The result was stupendous. Finally, we had seafood gumbo to die for. Lunch was a feast for the gods: white rice covered with a generous amount of seafood and sausage in a perfect, rich, spicy,thick, robust roux-based sauce. At last!

Writing a truly shimmering poem or story can be like this gumbo-cooking process. You have some structures, some basic ingredients, and you also use what you find around the house. Early versions may be O.K., but you have to be willing to experiment and try different ingredients to get the final world-class gumbo.

Good cooking to you!

Karen

Wednesday, January 25, 2006

That Kitchen Bravery Thing

A snapshot from about 9 years ago:


That Kitchen Bravery Thing

My daughter is canoeing downstream
in the bathtub. When I ask her what
she’s doing, dipping her paddle again
and again, she replies, "You know,
that kitchen bravery thing."

When I return, she exclaims,
"I’m stirring a pot of men!"
Which she is in fact doing --
vigorously churning chunky dolls
in a plastic pot. "You’re wonderful,"
I hear myself say.
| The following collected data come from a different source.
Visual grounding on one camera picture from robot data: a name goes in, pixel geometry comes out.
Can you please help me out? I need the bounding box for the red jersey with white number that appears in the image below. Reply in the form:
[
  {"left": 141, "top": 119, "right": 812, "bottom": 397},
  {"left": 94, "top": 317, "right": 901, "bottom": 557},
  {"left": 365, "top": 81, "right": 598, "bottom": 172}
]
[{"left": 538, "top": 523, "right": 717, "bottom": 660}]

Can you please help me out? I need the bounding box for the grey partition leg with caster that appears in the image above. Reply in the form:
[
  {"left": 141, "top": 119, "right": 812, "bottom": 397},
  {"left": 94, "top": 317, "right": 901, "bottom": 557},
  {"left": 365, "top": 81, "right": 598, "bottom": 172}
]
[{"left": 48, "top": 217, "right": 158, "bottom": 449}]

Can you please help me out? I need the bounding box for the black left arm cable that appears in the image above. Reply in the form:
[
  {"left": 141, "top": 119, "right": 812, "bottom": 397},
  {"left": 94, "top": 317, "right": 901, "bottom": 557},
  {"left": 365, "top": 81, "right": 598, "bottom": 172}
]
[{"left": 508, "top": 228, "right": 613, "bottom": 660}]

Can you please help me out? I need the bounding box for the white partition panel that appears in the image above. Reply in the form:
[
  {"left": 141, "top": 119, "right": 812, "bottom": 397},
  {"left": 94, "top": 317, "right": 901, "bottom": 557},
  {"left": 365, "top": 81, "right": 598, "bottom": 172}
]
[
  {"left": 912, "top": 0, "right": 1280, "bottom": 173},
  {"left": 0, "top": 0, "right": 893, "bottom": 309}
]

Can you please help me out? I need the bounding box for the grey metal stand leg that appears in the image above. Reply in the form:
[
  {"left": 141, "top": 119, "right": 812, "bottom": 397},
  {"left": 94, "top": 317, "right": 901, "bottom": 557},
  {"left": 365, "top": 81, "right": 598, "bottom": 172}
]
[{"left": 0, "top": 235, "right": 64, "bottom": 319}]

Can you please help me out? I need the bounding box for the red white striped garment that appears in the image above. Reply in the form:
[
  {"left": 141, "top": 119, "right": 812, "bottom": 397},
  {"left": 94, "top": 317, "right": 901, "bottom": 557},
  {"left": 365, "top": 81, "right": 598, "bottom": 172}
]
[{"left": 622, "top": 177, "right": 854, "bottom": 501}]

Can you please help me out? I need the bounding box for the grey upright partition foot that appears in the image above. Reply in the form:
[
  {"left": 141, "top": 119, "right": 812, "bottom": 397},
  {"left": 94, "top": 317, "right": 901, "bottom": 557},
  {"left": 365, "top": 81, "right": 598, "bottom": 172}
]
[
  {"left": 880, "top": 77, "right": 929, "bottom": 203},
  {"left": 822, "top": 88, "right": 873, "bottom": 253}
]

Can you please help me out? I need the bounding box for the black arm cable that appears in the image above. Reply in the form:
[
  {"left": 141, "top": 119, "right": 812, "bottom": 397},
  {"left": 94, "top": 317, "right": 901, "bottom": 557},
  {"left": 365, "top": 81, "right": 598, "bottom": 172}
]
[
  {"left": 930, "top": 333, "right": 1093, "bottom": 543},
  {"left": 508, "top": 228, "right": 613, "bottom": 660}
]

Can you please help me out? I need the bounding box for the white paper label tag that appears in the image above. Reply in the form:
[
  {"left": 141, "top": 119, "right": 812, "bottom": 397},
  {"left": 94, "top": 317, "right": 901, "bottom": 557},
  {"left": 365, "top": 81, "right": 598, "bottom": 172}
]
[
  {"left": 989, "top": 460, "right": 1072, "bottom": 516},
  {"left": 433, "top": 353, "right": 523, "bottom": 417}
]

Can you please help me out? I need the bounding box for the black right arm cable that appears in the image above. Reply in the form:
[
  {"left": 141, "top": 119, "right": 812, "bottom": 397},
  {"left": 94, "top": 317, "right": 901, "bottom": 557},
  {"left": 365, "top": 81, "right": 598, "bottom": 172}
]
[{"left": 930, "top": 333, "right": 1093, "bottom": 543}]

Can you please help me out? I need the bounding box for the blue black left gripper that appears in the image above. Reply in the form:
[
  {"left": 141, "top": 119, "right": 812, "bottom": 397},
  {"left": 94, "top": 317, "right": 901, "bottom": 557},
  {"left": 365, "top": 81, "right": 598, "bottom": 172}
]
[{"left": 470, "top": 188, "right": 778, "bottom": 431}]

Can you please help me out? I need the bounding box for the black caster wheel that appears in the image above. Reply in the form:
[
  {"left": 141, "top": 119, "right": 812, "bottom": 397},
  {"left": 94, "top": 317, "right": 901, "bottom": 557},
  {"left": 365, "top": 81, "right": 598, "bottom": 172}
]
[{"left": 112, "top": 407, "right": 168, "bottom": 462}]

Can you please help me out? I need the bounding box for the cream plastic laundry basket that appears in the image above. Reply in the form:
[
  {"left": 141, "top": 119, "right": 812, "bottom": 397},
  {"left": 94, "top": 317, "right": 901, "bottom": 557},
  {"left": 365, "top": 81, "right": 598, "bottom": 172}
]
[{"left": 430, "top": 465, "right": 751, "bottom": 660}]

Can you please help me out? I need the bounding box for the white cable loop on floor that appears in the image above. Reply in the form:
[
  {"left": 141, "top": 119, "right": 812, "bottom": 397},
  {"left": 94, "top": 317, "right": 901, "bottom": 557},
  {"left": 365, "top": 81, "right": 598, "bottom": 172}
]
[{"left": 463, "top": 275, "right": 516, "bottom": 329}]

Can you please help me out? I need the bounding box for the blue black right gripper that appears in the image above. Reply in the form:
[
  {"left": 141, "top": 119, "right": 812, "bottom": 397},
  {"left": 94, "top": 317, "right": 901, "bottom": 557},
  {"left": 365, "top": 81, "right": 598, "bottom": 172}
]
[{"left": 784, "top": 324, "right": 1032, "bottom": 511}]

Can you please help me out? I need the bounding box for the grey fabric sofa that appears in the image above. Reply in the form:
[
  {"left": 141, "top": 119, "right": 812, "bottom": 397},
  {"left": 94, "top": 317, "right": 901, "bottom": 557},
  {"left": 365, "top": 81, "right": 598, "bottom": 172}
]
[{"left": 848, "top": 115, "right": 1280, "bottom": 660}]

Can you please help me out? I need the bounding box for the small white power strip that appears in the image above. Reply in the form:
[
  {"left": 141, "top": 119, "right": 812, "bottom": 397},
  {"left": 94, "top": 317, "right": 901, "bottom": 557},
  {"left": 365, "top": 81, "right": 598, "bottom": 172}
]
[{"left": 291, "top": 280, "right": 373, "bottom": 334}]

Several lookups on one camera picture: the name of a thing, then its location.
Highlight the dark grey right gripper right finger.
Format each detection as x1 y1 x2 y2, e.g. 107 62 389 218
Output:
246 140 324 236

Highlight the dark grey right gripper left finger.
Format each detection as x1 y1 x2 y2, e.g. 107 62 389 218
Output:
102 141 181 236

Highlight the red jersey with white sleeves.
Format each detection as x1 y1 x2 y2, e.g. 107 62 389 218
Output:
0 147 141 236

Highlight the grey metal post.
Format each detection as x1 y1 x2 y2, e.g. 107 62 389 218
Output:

Inane adult.

"I’m not wonderful," she yells back,
"I’m spicy!" To be so brazen,
stirring ingredients to an unknown
conclusion, and then to dance naked,
a towel sailing behind you down the hall!

--Karen Braucher


May some toddler energy come into your life today. --KB

Monday, January 23, 2006

Stanley Kunitz is 100 Years Old

Poet and master gardener Stanley Kunitz is 100 years old. I am reading his book about poetry and gardening entited THE WILD BRAID, which was just published for his birthday.

Stanley was born and raised in Worcester, Massachusetts, and there is a great organization there called the Worcester County Poetry Association which nurtured me when I was beginning to become a poet. They have just honored him, and The Worcester Review has published a number of poems and remembrances in his honor.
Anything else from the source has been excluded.